When it came to the dicey journey to the afterlife, the more affluent citizens of ancient Egypt took no chances. In elaborate funeral ceremonies, protective spells were invoked, sarcophaguses were larded with amulets and the faces of the dead were covered with death masks designed to guide the spirits of mummified remains into the next world — a placid field of reeds — then back to their final resting place in the body.
Recently, an expedition of Japanese and Egyptian archaeologists unearthed three such masks in a series of cut-rock tombs in the cliffs of Saqqara, a primary burial site for the Pharaonic capital of Memphis. In texts of the New Kingdom, a period spanning 1550 B.C. to 1070 B.C., a mask placed over the head of a mummy was called a sukhet, meaning “egg,” and sometimes tep en seshta, meaning “head of secrets” or “head of mysteries.”
Foy Scalf, an Egyptologist at the University of Chicago, said that the “secret” or “mystery” was a euphemism for the mummy itself, which, after the embalming and appropriate rites, took on a special nature. In cases of physical damage, a face covering helped preserve the head and provided a permanent idealized likeness of the deceased.
The masks, manufactured by artisans in workshops, would not have come cheap; the pigments and labor were costly. But Dr. Scalf said the sheer number of masks that have survived suggests that they were not restricted to the elites. “I don’t think it would be surprising if up to 35 percent of the population had the means to acquire them,” he said.
One of the newly unearthed Saqqara masks was discovered outside a Greco-Roman catacomb discovered in 2019. Made of clay, it was wedged above a human skull and surrounded by fragments of a striated wig.
“The color scheme of the wig indicates the dating from the Late Period and the Ptolemaic Period, roughly 713 B.C. to 30 B.C.,” said Nozomu Kawai, an archaeologist at Kanazawa University in Japan and the expedition leader.
The other two masks were found inside the catacomb along with terra-cotta figurines of Isis-Aphrodite — the goddess of childbirth and rebirth — and her son Harpocrates, the Greek take on Horus, the Egyptian god of silence who could protect himself from sickness and death. “With infant mortality so high, one can imagine that Harpocrates was especially revered,” said Kara Cooney, a professor of Egyptian art and architecture at the University of California, Los Angeles.
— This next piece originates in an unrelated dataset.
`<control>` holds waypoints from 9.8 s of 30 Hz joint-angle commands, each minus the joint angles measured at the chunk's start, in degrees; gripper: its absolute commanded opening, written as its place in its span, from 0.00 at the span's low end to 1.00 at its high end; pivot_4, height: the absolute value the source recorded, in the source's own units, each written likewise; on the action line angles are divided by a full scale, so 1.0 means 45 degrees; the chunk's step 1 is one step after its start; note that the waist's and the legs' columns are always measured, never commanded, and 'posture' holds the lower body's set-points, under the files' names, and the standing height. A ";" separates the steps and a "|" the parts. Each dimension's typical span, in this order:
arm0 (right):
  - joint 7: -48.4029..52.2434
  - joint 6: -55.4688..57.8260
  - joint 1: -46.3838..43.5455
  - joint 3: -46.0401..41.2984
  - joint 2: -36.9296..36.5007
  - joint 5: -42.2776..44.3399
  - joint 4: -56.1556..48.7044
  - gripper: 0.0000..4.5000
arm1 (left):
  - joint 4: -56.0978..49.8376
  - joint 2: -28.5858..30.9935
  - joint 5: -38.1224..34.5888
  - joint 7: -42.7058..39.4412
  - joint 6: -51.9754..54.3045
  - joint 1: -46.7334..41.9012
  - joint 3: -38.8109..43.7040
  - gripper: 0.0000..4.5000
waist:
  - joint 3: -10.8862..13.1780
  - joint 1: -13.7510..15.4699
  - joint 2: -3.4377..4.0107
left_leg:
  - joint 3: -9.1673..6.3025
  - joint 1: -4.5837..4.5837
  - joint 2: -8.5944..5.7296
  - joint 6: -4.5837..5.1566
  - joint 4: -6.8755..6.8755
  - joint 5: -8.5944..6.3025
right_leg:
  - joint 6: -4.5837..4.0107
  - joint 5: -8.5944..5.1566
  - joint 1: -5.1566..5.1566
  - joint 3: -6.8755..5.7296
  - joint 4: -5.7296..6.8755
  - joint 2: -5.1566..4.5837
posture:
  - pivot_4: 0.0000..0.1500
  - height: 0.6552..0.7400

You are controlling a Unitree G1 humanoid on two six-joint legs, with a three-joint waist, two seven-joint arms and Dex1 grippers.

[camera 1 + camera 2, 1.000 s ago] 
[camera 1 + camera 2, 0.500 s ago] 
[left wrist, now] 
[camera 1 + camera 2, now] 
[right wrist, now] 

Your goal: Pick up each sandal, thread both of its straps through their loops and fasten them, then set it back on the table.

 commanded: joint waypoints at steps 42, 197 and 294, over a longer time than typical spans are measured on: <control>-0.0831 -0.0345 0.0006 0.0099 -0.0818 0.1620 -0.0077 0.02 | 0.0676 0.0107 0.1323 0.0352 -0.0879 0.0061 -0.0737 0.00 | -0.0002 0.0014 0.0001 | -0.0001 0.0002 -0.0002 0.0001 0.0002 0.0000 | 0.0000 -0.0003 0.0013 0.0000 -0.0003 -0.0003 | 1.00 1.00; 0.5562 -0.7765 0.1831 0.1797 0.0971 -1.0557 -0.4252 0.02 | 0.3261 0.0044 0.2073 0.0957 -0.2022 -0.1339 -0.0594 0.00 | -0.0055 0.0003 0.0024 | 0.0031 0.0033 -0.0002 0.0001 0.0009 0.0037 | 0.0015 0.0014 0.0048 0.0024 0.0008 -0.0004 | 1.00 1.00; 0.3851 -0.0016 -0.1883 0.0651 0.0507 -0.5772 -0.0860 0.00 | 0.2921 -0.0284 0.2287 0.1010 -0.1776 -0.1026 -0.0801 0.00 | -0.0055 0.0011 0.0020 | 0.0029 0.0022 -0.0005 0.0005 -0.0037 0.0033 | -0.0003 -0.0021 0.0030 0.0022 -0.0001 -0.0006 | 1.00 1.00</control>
The two masks have been traced to the second century A.D., a time when Egypt was an imperial province of the Roman Empire. Both were molded from cartonnage, created by soaking strips of linen or old papyrus scrolls in a paste and laying them over a woodblock form or the actual head of a mummy. The masks were then covered with a thin layer of gesso and painted gold, believed to be the color of the gods’ flesh and considered an eternal and indestructible hue.